> [Directions] Give back every record word for word, but keep the pictures out.

> [Data for the task]

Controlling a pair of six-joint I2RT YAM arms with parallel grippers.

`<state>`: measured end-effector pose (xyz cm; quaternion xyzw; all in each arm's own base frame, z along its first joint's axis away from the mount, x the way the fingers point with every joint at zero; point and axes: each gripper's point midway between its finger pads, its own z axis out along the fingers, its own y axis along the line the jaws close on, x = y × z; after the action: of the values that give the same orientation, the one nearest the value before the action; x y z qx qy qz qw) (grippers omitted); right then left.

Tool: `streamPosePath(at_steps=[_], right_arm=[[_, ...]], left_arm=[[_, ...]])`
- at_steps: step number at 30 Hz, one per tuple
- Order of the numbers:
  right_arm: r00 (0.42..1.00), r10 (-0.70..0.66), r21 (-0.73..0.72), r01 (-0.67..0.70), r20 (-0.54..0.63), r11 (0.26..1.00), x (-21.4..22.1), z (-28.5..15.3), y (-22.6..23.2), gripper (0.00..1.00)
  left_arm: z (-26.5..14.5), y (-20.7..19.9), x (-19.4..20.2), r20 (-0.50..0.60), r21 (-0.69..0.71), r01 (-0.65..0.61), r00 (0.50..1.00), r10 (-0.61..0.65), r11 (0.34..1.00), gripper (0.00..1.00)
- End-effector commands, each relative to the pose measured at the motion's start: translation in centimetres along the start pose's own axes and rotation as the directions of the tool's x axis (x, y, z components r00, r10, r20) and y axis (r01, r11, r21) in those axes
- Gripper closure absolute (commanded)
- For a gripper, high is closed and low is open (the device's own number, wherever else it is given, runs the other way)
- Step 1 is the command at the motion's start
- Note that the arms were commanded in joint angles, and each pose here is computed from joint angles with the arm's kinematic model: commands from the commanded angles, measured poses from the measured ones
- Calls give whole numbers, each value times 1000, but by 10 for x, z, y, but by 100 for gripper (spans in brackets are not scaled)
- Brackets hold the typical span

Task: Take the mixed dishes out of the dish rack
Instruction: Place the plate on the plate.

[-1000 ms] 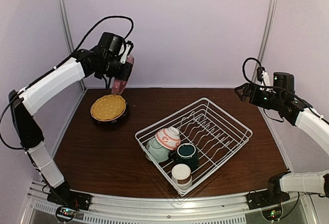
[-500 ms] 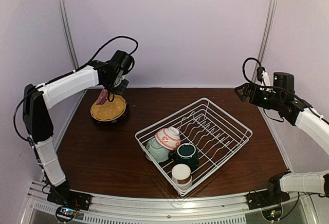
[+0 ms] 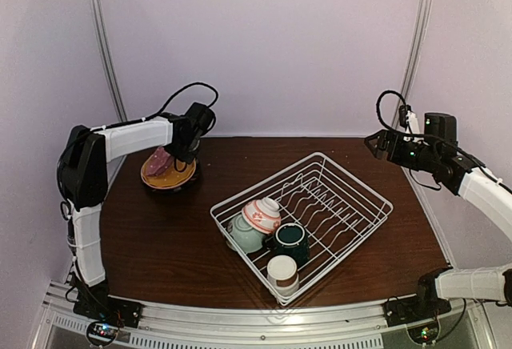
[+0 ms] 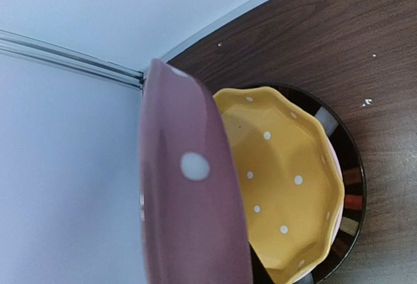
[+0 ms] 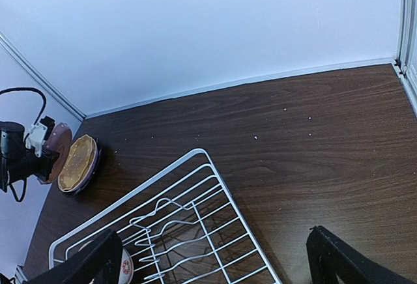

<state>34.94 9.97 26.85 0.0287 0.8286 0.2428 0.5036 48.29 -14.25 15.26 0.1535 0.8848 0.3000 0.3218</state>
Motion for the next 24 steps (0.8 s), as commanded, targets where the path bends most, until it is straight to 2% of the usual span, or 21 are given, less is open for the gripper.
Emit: streamPosePath(at_steps=[1,13,15,20,24], right_arm=[[1000,0,-11,0,4,1000,-2,2,3,0],[1000,6,-14,-6,3,1000,-2,3,3,0],[1000,6,-15,-6,2,1000,-2,3,4,0],[1000,3,-6,-3,3,1000,-1,1,2,0],[1000,0,-3,0,3,1000,-1,0,2,0]], left_arm=[[5,30,-27,71,-121,89,994,-81,989,100],[34,15,-20,23,-163,45,999,-42,986,98],[38,11,-18,14,-156,40,999,-38,987,92],[41,0,-19,13,-109,48,999,-47,993,70],[43,-9,-18,12,-65,51,999,-50,997,60]])
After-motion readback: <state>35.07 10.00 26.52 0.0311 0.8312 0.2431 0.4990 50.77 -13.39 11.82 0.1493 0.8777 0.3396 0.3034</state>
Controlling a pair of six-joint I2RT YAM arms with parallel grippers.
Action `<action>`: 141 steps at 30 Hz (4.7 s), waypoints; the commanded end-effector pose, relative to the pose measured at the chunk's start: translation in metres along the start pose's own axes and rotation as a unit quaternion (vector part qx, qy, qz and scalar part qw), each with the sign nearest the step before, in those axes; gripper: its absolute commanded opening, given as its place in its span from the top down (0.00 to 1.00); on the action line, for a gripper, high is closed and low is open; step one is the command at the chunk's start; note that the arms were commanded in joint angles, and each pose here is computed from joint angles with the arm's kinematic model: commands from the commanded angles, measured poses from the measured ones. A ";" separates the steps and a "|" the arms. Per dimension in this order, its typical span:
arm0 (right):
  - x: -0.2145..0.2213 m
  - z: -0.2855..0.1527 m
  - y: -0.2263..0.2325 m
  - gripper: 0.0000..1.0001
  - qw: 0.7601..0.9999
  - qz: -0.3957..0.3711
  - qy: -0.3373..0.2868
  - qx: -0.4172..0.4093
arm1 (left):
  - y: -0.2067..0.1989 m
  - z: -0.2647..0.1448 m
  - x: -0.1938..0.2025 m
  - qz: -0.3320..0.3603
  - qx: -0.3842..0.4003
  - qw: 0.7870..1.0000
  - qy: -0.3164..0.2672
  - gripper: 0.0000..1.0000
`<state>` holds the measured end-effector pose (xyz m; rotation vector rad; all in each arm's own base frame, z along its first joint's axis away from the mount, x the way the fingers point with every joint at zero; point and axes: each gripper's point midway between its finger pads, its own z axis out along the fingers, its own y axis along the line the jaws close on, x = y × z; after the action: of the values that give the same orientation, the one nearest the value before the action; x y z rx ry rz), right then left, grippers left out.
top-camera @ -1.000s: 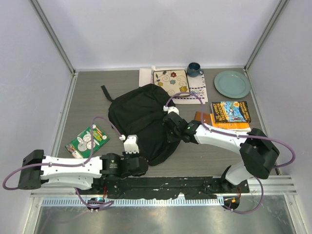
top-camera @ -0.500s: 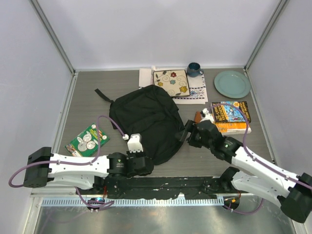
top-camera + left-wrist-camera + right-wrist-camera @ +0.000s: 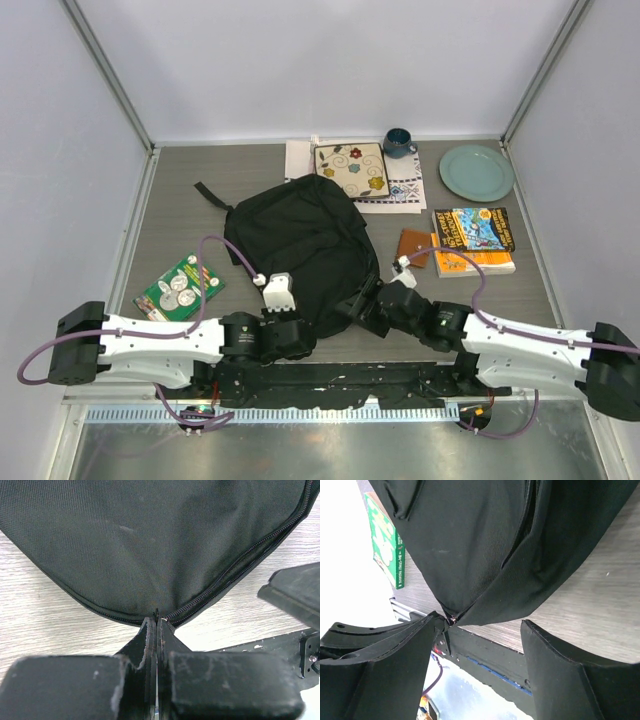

> [Answer to the problem]
Controlling a pair of six-joint I2RT YAM arms with parallel grippers.

`<state>`: measured end-effector pose (xyz cm; quaternion xyzw; all in each arm's own base frame, z along its first joint's axis away from the mount, x the way the fingers point with every joint at zero; point and axes: each gripper's point midway between its finger pads, its own z axis out along the fingers, its own y axis along the line the jaws close on, x = y × z; after the action: of the values that give the same orientation, the one nearest the value before the action; x y z qx qy qz qw) (grippers omitted); right then left.

Tool: `streamPosePath(at_steps=[_], right_arm=[[_, ...]], left_arm=[[_, ...]])`
- at_steps: step number at 30 Hz, one per tuple
- Order of the numbers:
  right_arm: r00 (0.42..1.00), r10 (-0.70..0.66), r21 (-0.73..0.72), r01 (-0.67..0.70), r20 (-0.54..0.63), r11 (0.26..1.00), x (-21.4..22.1), z (-28.5..15.3), y (-22.6..23.2), gripper (0.00..1.00)
  left_arm: z (-26.5..14.5), y (-20.7..19.9), x (-19.4..20.2), r20 (-0.50..0.60), r21 (-0.69..0.71), r01 (-0.65..0.61), r00 (0.50..1.00), r10 (-0.61..0.65), r11 (0.34..1.00), gripper (0.00..1.00)
- End-effector commands, each relative to the pose measured at the motion's start: translation in centimetres along the start pose's own axes and rotation as the directions of the tool's x axis (x, y, z components r00, r10, r20) and y axis (r01, r11, r21) in those axes
- Gripper closure absolute (commanded)
- For a gripper, high is closed and low is open (the device's own number, wherever else it is given, runs the other way)
- Step 1 is the command at the motion's start
- Note that the arms were commanded in joint angles, and each pose here is computed from joint angles with the arm's kinematic model: commands from the commanded angles, measured poses from the measured ones
- Calls give whole numbers, each value times 1000, but by 10 for x, z, y, but by 100 for gripper (spans in brackets are not scaled)
- Brackets hold the typical span

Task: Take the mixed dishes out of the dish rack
Instruction: Place the plate on the plate.

[-1000 ms] 
[-500 ms] 
[+0 ms] 
[+0 ms] 
[+0 ms] 

<state>34.94 9.97 26.85 0.0287 0.8286 0.2428 0.5036 48.29 -14.25 15.26 0.1535 0.8848 0.3000 0.3218</state>
Motion for the next 24 steps (0.8 s), as commanded, targets where the path bends most, until it is straight to 2% of the usual span, or 21 are given, less is open for the gripper.
Emit: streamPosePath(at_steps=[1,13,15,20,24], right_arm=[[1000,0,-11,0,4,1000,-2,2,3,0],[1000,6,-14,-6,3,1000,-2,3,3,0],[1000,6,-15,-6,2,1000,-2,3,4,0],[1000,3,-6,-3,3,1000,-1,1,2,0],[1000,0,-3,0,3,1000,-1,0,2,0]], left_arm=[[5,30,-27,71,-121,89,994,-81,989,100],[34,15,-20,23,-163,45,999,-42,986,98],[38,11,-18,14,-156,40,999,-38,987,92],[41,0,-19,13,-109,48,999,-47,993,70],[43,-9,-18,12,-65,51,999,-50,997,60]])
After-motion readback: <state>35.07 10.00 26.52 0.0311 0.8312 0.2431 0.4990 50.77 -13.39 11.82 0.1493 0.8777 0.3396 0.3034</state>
Controlling a pair of six-joint I2RT YAM arms with parallel grippers.
Action `<action>`: 141 steps at 30 Hz (4.7 s), waypoints; the commanded end-effector pose, relative to the pose measured at the chunk's start: translation in metres along the start pose's own axes and rotation as a unit quaternion (vector part qx, qy, qz and scalar part qw), each with the sign nearest the step before, in those axes; gripper: its absolute commanded opening, given as its place in its span from the top down (0.00 to 1.00); on the action line, for a gripper, high is closed and low is open; step one is the command at the chunk's start; note that the arms were commanded in joint angles, and each pose here is computed from joint angles with the arm's kinematic model: commands from the commanded angles, measured poses from the measured ones. A ";" separates the steps and a "|" the arms. Per dimension in this order, its typical span:
arm0 (right):
  - x: -0.2145..0.2213 m
  - z: -0.2855..0.1527 m
  - y: -0.2263..0.2325 m
  - gripper: 0.0000..1.0001
  - qw: 0.7601..0.9999
  - qz: -0.3957..0.3711
  - qy: -0.3373..0.2868
  - qx: -0.4172..0.4093
arm1 (left):
  - y: -0.2067..0.1989 m
  - z: -0.2647..0.1448 m
  - x: -0.1938..0.2025 m
  - qz: -0.3320..0.3603
  - qx: -0.3842..0.4003
  - qw: 0.7870..1.0000
  - qy: -0.3164..0.2672
  - gripper: 0.0000..1.0000
`<state>` holds the measured end-effector pose (xyz m; rotation vector rad; all in each arm's own base frame, z along its first joint's axis away from the mount, x the way the fingers point with every joint at zero; point and axes: each gripper's point midway between its finger pads, its own z axis out along the fingers, its own y axis along the line the jaws close on, x = y × z; after the action: of the values that give the same orientation, the one nearest the value before the action; x y z rx ry rz), right then left, grippers left out.
top-camera @ -1.000s: 
top-camera @ -0.500s: 
top-camera + left-wrist-camera + right-wrist-camera @ +0.000s: 

The output shown is complete.